Solome Tibebu  10:20  

This is, as I said over and over, truly incredible work. I'm so proud that we've had the opportunity to partner with BEAM through Going Digital: Behavioral Health Tech. And last question, how can our audience support your work?

Yolo Akili Robinson 10:37  

I tell people all the time that the way to support BEAM's work is to do your work. That's a big part of it. If you go to our website, you'll see many opportunities to engage even as a Black person. But also, as allies. I tell people all the time, while we do have specific things like our peer support spaces, which are only for Black folks. In our educational and training spaces, our allies are welcome. Even though we're very clear, it's very Black-centered. So you come into a space on a centered Black experience, but we have really amazing allies who come to learn and listen, and they're always welcome.

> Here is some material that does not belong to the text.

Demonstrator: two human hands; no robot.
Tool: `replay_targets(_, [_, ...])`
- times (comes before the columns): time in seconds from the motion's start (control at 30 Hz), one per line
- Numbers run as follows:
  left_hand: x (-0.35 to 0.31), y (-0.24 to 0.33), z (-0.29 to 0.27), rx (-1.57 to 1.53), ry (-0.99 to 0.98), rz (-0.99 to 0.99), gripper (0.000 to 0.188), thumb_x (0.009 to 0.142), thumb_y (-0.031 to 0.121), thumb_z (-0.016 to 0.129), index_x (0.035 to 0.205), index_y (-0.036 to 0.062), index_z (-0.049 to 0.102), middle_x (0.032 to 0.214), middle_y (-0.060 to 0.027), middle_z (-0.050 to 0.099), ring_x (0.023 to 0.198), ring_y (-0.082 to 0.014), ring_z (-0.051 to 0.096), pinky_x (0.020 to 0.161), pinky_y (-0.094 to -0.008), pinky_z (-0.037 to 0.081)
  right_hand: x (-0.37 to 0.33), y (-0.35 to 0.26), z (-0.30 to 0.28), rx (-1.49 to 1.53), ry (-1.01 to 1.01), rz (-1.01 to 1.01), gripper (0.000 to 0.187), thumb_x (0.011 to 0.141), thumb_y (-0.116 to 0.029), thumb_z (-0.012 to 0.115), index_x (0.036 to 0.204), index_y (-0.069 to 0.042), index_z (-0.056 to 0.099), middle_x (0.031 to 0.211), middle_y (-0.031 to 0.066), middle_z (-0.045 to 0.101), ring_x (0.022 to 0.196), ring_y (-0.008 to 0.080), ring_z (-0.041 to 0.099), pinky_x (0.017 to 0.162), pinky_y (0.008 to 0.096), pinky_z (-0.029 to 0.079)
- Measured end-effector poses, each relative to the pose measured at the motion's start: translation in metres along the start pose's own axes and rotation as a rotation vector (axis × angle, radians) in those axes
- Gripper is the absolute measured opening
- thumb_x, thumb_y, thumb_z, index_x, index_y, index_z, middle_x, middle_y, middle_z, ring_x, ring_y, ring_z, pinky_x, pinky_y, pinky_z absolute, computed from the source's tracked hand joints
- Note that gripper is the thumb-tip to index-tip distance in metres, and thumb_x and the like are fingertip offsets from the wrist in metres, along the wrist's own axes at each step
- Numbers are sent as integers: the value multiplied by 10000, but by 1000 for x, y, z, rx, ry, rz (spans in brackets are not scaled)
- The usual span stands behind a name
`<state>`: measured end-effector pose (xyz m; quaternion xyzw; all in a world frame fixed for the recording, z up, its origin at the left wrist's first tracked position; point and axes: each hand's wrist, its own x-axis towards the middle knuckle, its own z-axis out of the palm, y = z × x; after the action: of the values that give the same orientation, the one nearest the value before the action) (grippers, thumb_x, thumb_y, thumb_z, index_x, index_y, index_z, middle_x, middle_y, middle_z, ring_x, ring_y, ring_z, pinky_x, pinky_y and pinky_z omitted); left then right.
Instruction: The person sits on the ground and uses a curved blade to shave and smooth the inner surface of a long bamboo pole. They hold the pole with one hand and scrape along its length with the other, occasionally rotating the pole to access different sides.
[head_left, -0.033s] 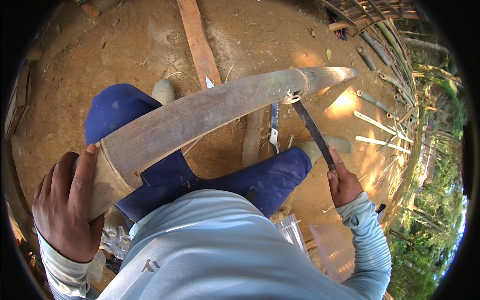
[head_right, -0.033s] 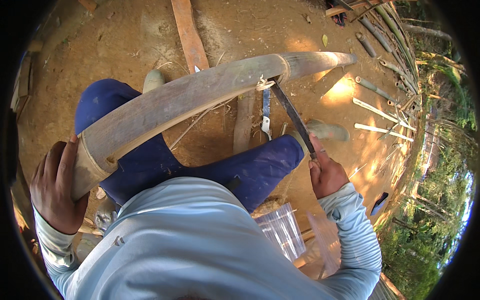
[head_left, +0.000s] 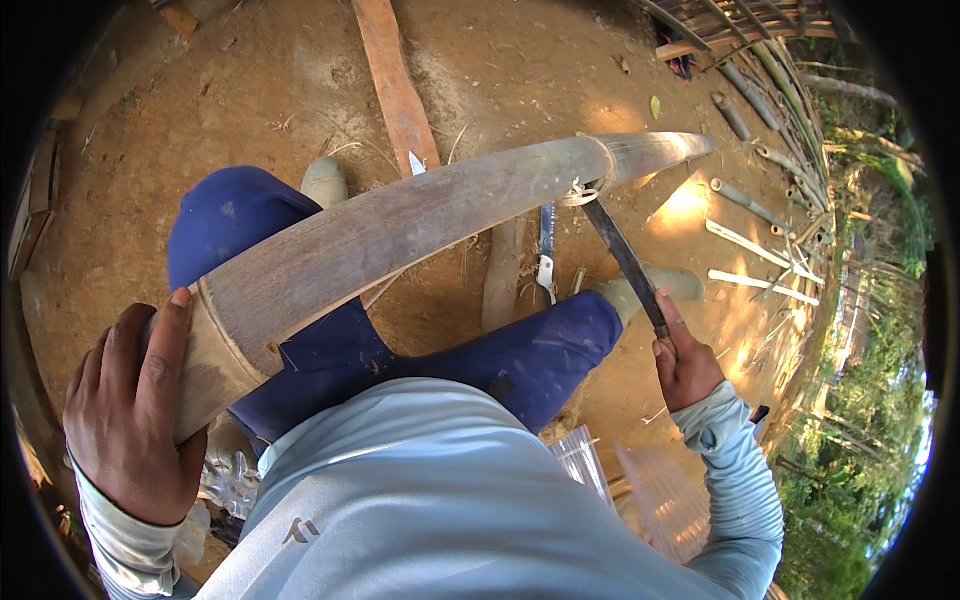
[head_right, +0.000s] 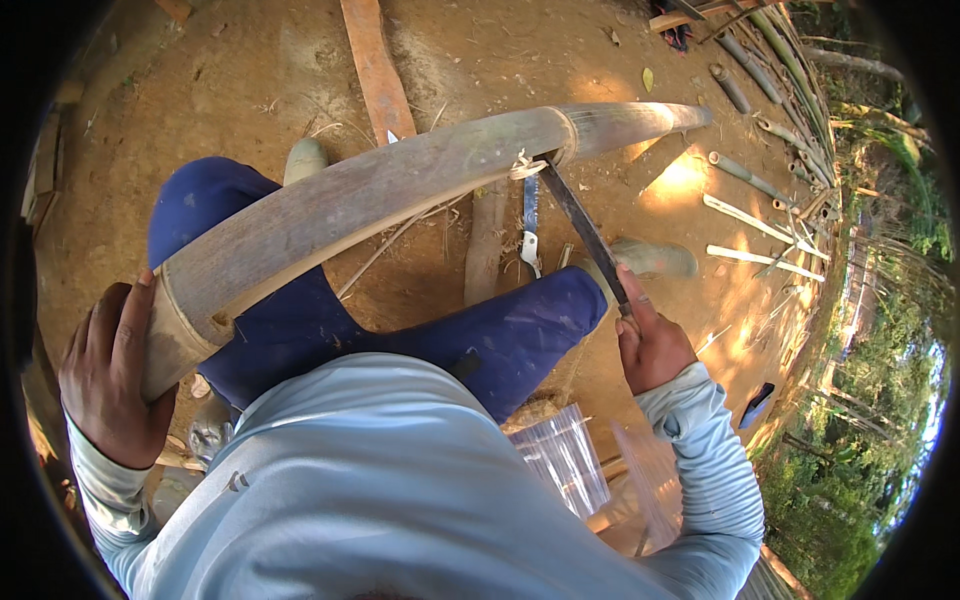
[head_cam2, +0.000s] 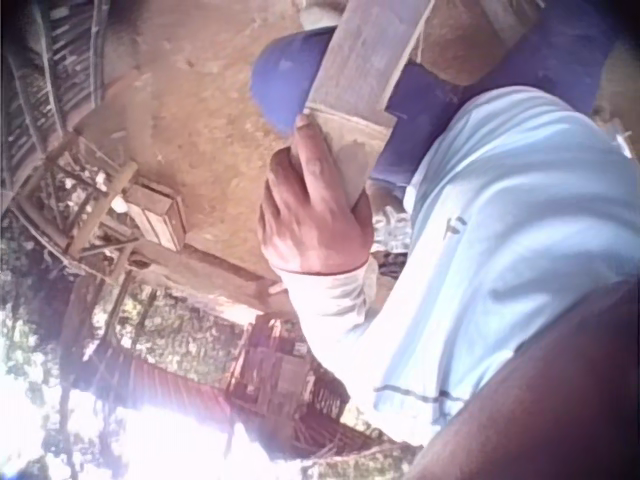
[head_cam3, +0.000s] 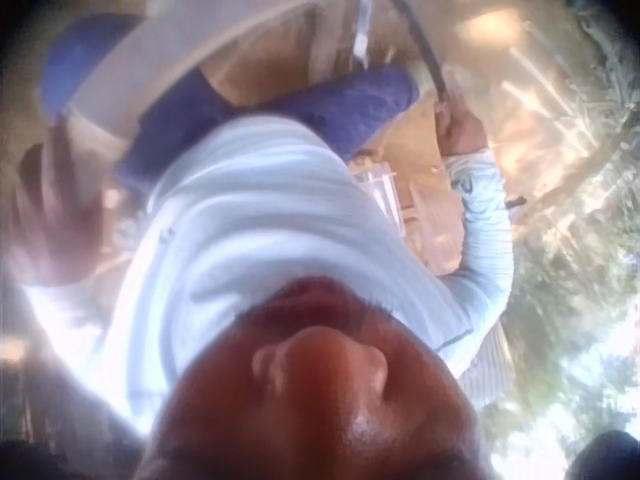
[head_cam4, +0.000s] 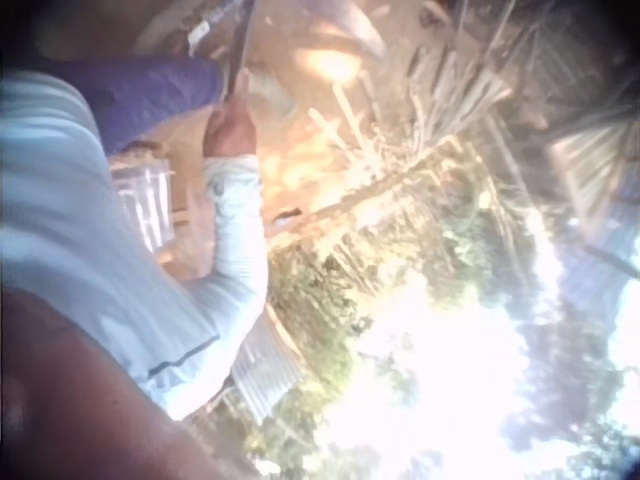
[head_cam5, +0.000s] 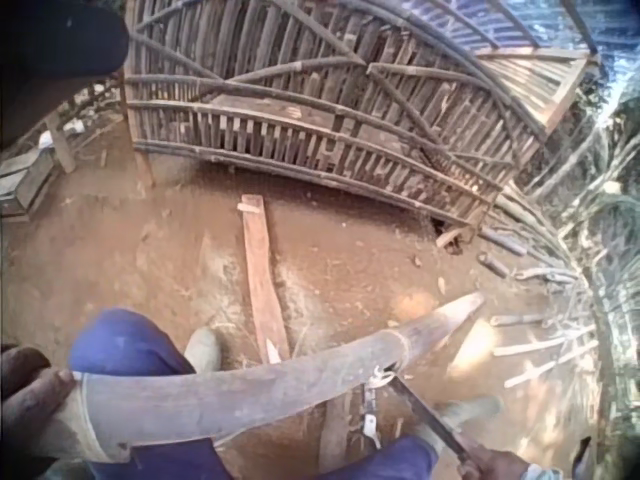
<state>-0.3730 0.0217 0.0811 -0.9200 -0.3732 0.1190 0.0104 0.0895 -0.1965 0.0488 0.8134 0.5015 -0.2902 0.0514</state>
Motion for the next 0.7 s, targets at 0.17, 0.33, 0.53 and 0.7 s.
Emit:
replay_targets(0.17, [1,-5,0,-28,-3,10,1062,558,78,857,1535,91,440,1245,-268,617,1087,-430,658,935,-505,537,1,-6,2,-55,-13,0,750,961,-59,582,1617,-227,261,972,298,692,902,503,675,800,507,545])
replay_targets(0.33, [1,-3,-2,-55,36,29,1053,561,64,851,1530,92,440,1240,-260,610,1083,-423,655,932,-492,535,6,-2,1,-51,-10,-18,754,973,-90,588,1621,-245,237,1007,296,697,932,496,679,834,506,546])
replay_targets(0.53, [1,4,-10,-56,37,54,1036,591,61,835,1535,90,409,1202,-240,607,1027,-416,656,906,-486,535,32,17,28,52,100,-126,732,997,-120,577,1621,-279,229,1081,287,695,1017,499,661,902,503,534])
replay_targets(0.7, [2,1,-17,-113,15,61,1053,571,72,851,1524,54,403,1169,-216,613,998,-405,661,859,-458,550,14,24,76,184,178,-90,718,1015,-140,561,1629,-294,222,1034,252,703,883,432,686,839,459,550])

So come to our trainings. Get involved in that way. You also can find  toolkits on our page, for everything from journal affirmation prompts, to tools about how to support someone with distress for various different diagnoses. Share those tools to your community. Have conversations with folks around those particular pieces. We have articles and books that you can link to. Educate yourself and your community, and really build up their capacity and your capacity. You also can do traditional routes, you can also donate. We'll always welcome any support. And of course, your support and the support of Going Digital: Behavioral Health Tech to really make that possible because it does take money to do the work. Definitely spreading the word, having conversation, engaging our tools, coming to our trainings and learning and sharing that with folks -- that's how we really transform the landscape of mental health and wellness in this country.

Solome Tibebu  11:57  

Excellent. Yolo, how could I thank you for your time and all of the incredible work that you're doing in so many communities. Thank you so much for being with us.